Handbook for refugees in Egypt now available for all

Sent On: 
Sun, 2022-09-11
Newsletter Number: 

Our former Nigerian intern Oluwapelumi Comfort Dickson completed the Handbook for refugees in Egypt after almost three years of work.


Unlike the Netherlands and other Western countries there are no social security benefits for refugees in Egypt, a country that is already struggling with close to 30% of population living below the new global poverty line that has been set at $2.15 using 2017 prices. This means that anyone living on less than $2.15 a day is considered to be living in extreme poverty. Once refugees are recognized by the UNHCR they are allowed to stay in Egypt. The Egyptian government does not provide financial support. The UNHCR provides some support to the most needed, but this is minimal. We had in our learning centre for refugees a student whose father had disappeared, and mother was unable to work. They received vouchers to buy food but no funds for housing and other living costs. That in turn made us loose a brilliant student who was forced to leave education and help generating some income for the family. Most refugees depend on low-income jobs in Egypt and are living in neighborhoods were living costs are lowest. Children usually start working once they reached age 18-20. This creates conditions that makes it extremely difficult for refugees to provide their children with education which could help them to get out of poverty.
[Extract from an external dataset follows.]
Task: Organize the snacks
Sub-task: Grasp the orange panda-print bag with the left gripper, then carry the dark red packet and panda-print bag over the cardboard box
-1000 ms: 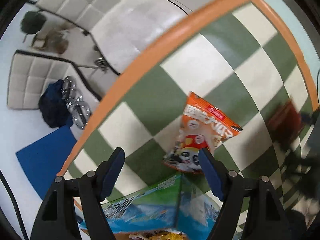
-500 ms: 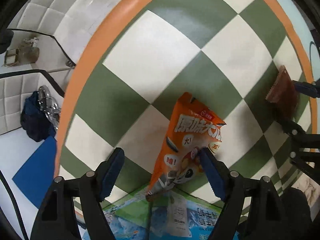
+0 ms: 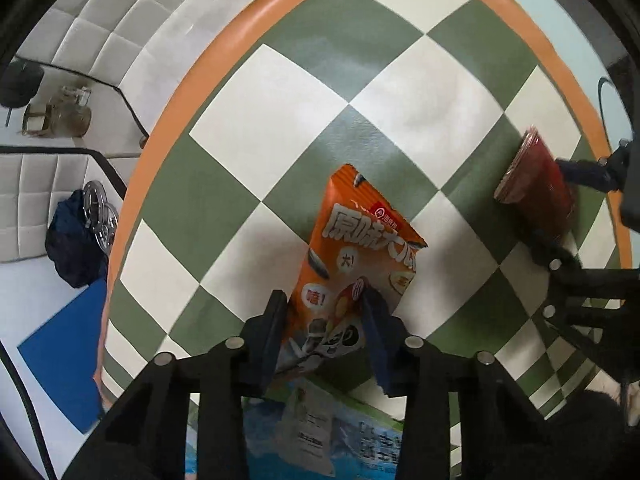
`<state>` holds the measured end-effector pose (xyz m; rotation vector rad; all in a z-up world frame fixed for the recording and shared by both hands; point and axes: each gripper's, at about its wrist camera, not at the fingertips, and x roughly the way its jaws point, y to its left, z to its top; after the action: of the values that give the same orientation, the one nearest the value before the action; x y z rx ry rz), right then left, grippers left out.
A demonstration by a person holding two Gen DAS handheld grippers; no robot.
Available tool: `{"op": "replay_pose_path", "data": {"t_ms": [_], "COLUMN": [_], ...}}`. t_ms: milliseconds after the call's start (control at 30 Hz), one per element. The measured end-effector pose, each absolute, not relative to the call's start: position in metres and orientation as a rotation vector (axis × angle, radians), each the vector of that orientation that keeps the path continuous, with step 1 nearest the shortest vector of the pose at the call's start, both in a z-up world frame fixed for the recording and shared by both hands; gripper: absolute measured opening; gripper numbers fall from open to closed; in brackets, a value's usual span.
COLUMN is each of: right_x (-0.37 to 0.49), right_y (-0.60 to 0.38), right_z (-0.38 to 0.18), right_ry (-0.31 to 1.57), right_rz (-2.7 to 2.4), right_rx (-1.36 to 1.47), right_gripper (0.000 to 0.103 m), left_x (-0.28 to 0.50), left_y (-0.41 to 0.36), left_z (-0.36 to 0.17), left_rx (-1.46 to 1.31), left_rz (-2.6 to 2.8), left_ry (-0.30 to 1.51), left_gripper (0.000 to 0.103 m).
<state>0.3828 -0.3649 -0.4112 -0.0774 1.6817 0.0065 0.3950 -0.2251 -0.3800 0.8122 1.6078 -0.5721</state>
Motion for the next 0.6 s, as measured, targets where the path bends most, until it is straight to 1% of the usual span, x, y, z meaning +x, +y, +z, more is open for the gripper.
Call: {"op": "replay_pose_path", "data": {"t_ms": [67,333,500,533,600], "right_x": [0.382,0.373,0.373,0.375,0.376], "right_y": [-0.367,-0.382,-0.389,-0.389,-0.39], "right_z": [-0.408,-0.376,-0.351,-0.345,-0.337], "right_ry": [1.676,1.624,1.583,1.581,1.575], "right_rz": [0.002,-0.007,-0.007,-0.008,-0.017], "right_rx": [-0.056,0.065,0.083,0.081,0.085], "right_gripper": [0.062,0.062,0.062,0.062,0.062], "left_x": [0.393,0.398,0.393,0.393,0.392], "left_y": [-0.224,-0.215,-0.218,-0.219,-0.222], "left_z": [-0.373,-0.349,-0.343,-0.346,-0.358], "left_rx": [0.777,0.622,0.59,0.603,0.601], "left_rz": [-0.561,-0.503,-0.518,-0.53,-0.544], "left_ry": [1.6,1.581,1.59,1.598,1.639], "left_gripper": [0.03,0.025,0.025,0.026,0.027]}}
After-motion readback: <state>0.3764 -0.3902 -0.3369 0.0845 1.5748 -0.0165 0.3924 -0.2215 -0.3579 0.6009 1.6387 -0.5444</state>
Refugee leaders with certificates following the leadership training


Our NGO, the Centre for Arab-West Understanding, not only initiated in 2019 a learning centre for refugee students but also a training for refugee leaders in Egypt. A project proposal was presented to the Diaconaat Christelijke Gereformeerde Kerken (Diaconia Christian Reformed Churches) who in turn presented this to EO-Metterdaad for funding. We carried this out in cooperation with the Anglican Diocese of Egypt who also became the recipient of the funds for this project since it is extremely hard for Egyptian NGOs to receive a permit for foreign funding. We also built a network with the Comboni brothers and sisters and the Egyptian Moral Rearmament Association to carry out this project. Oluwapelumi became project leader and workshops started in 2020 and continued until spring 2021. These workshops/training sessions aimed to equip African refugee community leaders with the necessary tools and knowledge to promote the social inclusion of youths in their community, enhance leaders’ understanding of how to address violence in their communities and other problems they are facing through research and mini-projects (outreach). This project also taught them how to support youths to access legal and medical aid.


Training workshop


This project would have never been realized without the tremendous dedication of Oluwapelumi who was faced with numerous obstacles but never gave up. The first major obstacle was of the covid-19 pandemic which made it impossible for the largest part of 2020 to organize training sessions in person. Oluwapelumi was forced to re-organize the workshops and bring them online. She also managed to get all refugee leaders online which is no small feat in a community that mostly has no computers or internet connection. Also hard were the mini-projects since refugee leaders were forced to think of projects with very limited resources. Oluwapelumi showed them that with a lot of dedication, good planning and networking also small projects can be successful. It is harder work than working with well-funded projects, but it is possible.  Oluwapelumi was in direct contact with each individual refugee leader and was well aware of each person’s challenges, yet she kept a good spirit, always encouraging, always giving them strength to continue.


The handbook is based on the presentations of the various trainers. It took Oluwapelumi a lot of time to collect all material and compose this in the handbook that is available now and have this translated into Arabic for leaders whose English is insufficient. The handbook is not only of benefit to the participants in the training but to all refugees in Egypt. Copies can be requested at no cost at [email protected]. The handbook focuses on African refugees in Egypt but also provides information that can be used by Egyptians in the lower income brackets. We hope this handbook will benefit as many people as possible in Egypt.


Oluwapelumi Comfort Dickson is currently pursuing her graduate education in Educational Leadership and Management. She advocates formal and technical education as a necessary path to save poor refugees and disadvantaged people from generational poverty. She can be reached at [email protected].